The last desperate scream of the Leftist history teachers in trying to portray Nazism as "rightist" is their accusation that Nazism was not working-class but rather "bourgeois" (middle class). I have always found this claim amusing. As Heiden (1939) and others point out at length, Hitler was a hobo until 1914 so how does a hobo get to lead a middle-class movement? And both Roberts (1938) and Heiden (1939) -- prewar anti-Nazi writers -- portray Hitler as widely revered and popular among the Germans of their day. As Heiden (1939, p. 98) put it: "The great masses of the people did not merely put up with National Socialism. They welcomed it". And Madden (1987) presents modern-day scholarly evidence derived from archival research to show that Nazis came from all social classes in large numbers. Perhaps most useful is the work of Fischer (1978), who looked at the class composition of the most active and committed Nazi group -- the members of the Sturm Abteilung (S.A., Stormtroopers, Brownshirts). He found that "the workers are over-represented in the S.A." (p. 140). In fact, in the 1933-1934 period, 69.9% of the S.A. were working class compared to 53.2% in the overall German population of that time. The Marxist claim is, then, utter nonsense and, as usual, the opposite of the truth. Mussolini, too, found supporters and adversaries in all social classes (De Felice, 1977, p. 176). And particularly in the early years of Fascism, Mussolini often attacked the bourgeoisie in his speeches!
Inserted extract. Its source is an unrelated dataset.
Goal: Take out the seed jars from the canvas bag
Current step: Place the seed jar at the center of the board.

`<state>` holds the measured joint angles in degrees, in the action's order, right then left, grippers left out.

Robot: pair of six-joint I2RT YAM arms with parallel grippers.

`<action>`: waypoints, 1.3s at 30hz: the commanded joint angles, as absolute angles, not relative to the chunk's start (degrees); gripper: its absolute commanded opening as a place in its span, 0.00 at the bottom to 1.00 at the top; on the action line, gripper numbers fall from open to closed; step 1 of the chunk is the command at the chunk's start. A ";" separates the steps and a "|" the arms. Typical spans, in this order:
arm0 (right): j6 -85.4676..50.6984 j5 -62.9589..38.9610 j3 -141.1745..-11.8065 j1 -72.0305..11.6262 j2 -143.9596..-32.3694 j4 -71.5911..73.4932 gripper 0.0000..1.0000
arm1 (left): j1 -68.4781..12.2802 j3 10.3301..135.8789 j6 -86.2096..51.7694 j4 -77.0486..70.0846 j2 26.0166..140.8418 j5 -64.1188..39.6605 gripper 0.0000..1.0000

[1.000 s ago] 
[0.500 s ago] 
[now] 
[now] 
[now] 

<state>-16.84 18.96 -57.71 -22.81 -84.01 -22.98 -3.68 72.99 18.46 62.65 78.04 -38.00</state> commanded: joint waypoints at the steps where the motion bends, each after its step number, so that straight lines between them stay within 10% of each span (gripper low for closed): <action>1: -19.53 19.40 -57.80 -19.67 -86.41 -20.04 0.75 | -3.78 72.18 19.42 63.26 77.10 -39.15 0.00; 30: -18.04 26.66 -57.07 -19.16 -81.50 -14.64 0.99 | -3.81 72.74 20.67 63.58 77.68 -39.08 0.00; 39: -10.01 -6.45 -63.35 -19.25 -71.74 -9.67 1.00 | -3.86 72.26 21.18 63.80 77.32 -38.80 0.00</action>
And as Von Mises wrote in 1940:
"Unless we are utterly oblivious to the facts, we must realize that the German workers are the most reliable supporters of the Hitler regime. Nazism has won them over completely by eliminating unemployment and by reducing the entrepreneurs to the status of shop managers (Betriebsfuehrer). Big business, shopkeepers, and peasants are disappointed. Labor is well satisfied and will stand by Hitler, unless the war takes a turn which would destroy their hope for a better life after the peace treaty. Only military reverses can deprive Hitler of the backing of the German workers.
The fact that the capitalists and entrepreneurs, faced with the alternative of Communism or Nazism, chose the latter, does not require any further explanation. They preferred to live as shop managers under Hitler than to be "liquidated" as "bourgeois" by Stalin. Capitalists don't like to be killed any more than other people do"
It is in fact Communist movements that always have bourgeois leaders and mostly bourgeois supporters. The workers usually vote for more moderate Leftists. So once again we see Leftists projecting onto others things that are really true of themselves.
References:
De Felice, R. (1977) Interpretations of Fascism Cambridge, Mass.: Harvard U.P.
Fischer, C.J. (1978) The occupational background of the S.A.'s rank and file membership during the depression years, 1929 to mid-1934. In: Stachura, P. The shaping of the Nazi state. London: Croom Helm.
Heiden, K. (1939) One man against Europe Harmondsworth, Mddx.: Penguin
Madden, P. (1987) The social class origins of Nazi party members as determined by occupations, 1919-1933. Social Science Quarterly 68, 263-280.
Roberts, S.H. (1938) The house that Hitler built N.Y.: Harper.